__HOW TO COMPLETE THIS TASK__
The answer is a stretch of the material below, returned exactly: the line containing "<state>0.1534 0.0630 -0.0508", the line containing "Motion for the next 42", and all lines between.

-- -- --

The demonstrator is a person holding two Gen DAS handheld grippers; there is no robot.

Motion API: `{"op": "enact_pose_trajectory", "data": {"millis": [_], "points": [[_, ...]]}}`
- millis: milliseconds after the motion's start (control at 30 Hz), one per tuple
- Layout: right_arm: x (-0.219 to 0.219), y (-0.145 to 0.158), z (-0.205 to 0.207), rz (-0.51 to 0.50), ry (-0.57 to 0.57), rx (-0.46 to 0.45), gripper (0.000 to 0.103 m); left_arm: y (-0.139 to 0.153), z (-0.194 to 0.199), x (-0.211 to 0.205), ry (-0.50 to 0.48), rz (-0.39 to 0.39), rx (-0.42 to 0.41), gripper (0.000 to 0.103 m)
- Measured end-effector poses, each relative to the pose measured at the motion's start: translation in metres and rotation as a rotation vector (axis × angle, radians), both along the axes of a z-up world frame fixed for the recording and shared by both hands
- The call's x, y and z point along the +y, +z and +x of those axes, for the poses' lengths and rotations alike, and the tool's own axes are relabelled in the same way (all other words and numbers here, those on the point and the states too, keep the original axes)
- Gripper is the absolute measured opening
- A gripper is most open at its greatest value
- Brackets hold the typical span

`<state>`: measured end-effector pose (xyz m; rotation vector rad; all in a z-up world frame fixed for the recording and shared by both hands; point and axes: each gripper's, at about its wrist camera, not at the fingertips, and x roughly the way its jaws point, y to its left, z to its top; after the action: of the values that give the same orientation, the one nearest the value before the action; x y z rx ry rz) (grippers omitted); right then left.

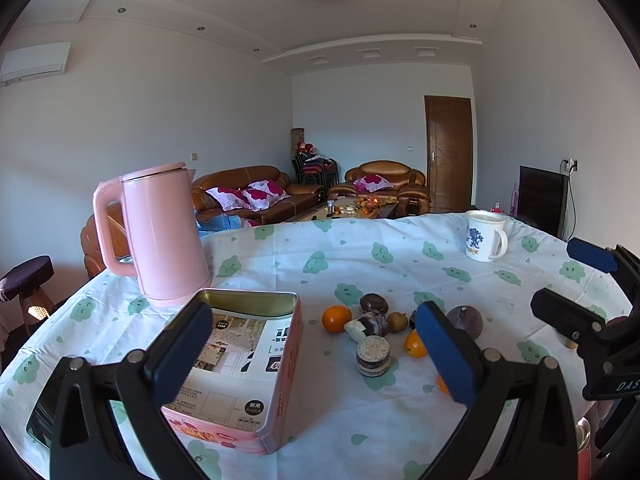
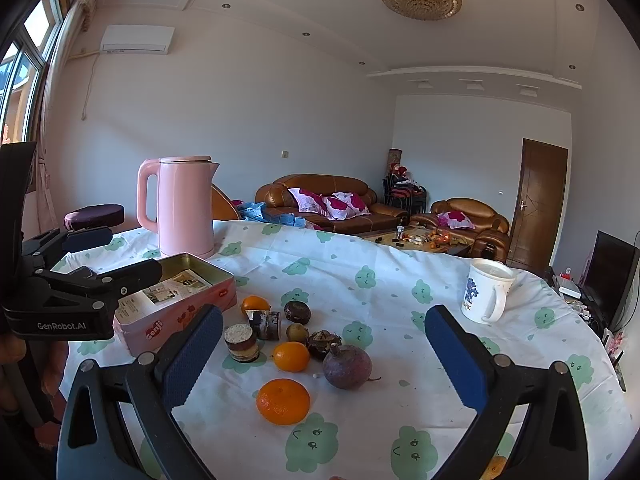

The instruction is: Organize fruits

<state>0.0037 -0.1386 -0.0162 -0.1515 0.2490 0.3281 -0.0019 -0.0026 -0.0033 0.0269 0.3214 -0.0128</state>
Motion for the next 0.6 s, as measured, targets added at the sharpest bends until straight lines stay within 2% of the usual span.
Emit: {"op": "enact_pose_trajectory", "data": {"millis": [600], "points": [[-0.0066, -0.0093, 0.0055, 0.009, -0.011, 0.021, 0.102, 0.0003, -0.003, -0.0017, -0.005, 0.006, 0.007, 0.103]]}}
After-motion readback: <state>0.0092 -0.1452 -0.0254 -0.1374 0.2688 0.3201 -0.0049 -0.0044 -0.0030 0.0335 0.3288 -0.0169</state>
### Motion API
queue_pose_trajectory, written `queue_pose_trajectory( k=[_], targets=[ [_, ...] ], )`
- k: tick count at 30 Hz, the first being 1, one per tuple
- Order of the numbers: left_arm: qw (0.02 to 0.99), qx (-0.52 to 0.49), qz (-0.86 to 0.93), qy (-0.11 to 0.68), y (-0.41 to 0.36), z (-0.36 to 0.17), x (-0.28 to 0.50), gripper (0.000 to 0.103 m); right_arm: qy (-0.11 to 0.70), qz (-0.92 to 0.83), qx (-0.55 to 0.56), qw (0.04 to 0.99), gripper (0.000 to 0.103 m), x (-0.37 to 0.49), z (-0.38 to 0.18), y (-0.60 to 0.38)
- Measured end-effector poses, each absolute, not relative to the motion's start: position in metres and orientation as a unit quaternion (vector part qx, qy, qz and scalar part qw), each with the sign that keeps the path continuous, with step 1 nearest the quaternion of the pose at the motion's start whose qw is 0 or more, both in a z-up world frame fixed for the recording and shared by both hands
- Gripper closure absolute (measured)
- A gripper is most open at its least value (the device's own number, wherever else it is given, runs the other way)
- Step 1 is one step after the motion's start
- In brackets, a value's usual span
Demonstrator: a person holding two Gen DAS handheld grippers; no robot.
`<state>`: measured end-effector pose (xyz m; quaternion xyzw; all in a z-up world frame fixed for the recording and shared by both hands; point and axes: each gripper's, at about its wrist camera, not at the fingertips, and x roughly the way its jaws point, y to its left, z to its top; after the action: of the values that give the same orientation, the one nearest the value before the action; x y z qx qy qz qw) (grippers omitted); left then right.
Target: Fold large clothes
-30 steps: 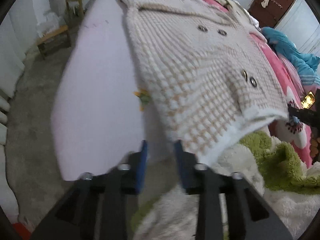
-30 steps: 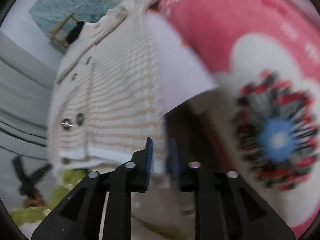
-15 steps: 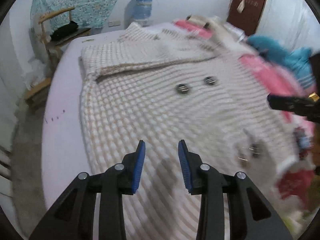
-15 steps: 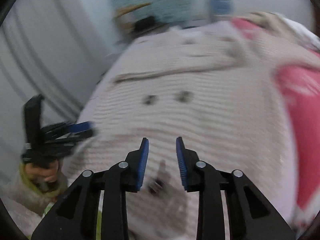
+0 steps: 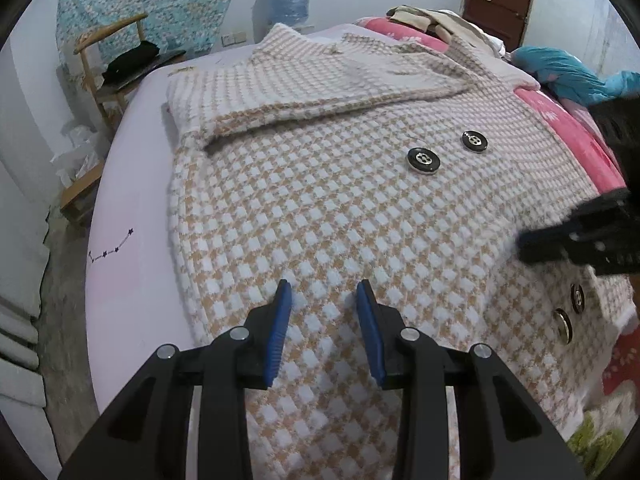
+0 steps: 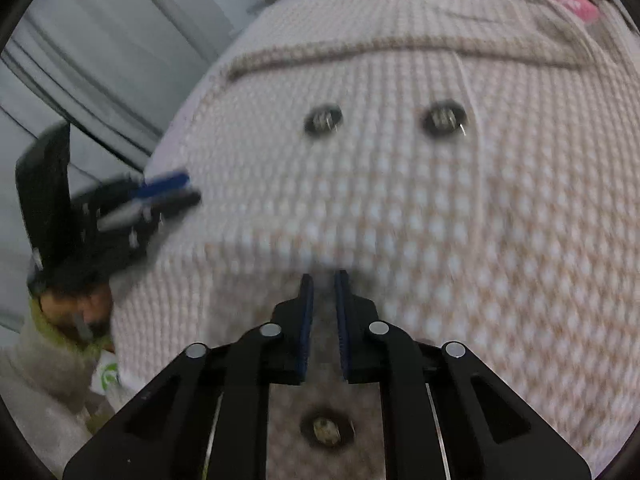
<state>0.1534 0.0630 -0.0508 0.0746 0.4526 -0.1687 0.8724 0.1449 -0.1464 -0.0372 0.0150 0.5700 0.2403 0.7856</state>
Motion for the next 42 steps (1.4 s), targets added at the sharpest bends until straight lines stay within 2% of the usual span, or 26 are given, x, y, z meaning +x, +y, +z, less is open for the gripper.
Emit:
queue_pose_trajectory(
  k=[4, 9, 15, 18, 26, 32, 36, 38, 40, 42],
  targets=[
    [0.872, 0.065, -0.17, 0.455, 0.066, -0.05, 0.159, 0.07, 0.55, 0.225, -0.013, 0.805, 0.093, 0.131, -0.013, -0.142],
    [0.87, 0.064, -0.174, 0.457, 0.066, -0.049, 0.162, 0.07, 0.512, 0.304, -0.011, 0.804, 0.093, 0.139, 0.007, -0.084],
    [0.869, 0.053, -0.188, 0.455, 0.072, -0.05, 0.162, 0.07, 0.576, 0.321, -0.055, 0.75, 0.093, 0.14, -0.048, -0.037],
    [0.868, 0.057, -0.192, 0.454, 0.074, -0.05, 0.162, 0.07, 0.587, 0.323, -0.077, 0.738, 0.093, 0.119, -0.046, -0.045],
    [0.869, 0.063, -0.195, 0.451, 0.074, -0.05, 0.162, 0.07, 0.65, 0.331, -0.047, 0.682, 0.093, 0.069, -0.06, -0.076],
    [0.869, 0.065, -0.195, 0.451, 0.073, -0.05, 0.162, 0.07, 0.659, 0.325, -0.059, 0.675, 0.093, 0.066, -0.064, -0.072],
    [0.869, 0.069, -0.193, 0.451, 0.072, -0.05, 0.161, 0.07, 0.64, 0.339, -0.063, 0.686, 0.093, 0.064, -0.045, -0.091],
    [0.869, 0.067, -0.192, 0.451, 0.072, -0.05, 0.161, 0.07, 0.62, 0.358, -0.055, 0.696, 0.092, 0.062, -0.036, -0.09],
    [0.868, 0.067, -0.191, 0.452, 0.072, -0.05, 0.162, 0.07, 0.61, 0.377, -0.047, 0.695, 0.087, 0.063, -0.04, -0.077],
    [0.867, 0.064, -0.19, 0.456, 0.072, -0.05, 0.163, 0.07, 0.621, 0.383, -0.045, 0.683, 0.076, 0.059, -0.053, -0.071]
  ],
)
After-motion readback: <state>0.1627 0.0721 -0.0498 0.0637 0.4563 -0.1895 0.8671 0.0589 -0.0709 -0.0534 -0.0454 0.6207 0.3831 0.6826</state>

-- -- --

__SOLUTION TO THE EXERCISE__
<state>0.1534 0.0630 -0.0508 0.0746 0.4526 -0.1687 0.8724 0.1449 -0.1464 -0.0372 0.0150 0.5700 0.2403 0.7856</state>
Motion for the next 42 steps (1.4 s), targets added at the sharpest bends until straight lines stay within 2% of the usual span, or 26 are given, x, y, z meaning +x, +y, +z, less is open for the gripper.

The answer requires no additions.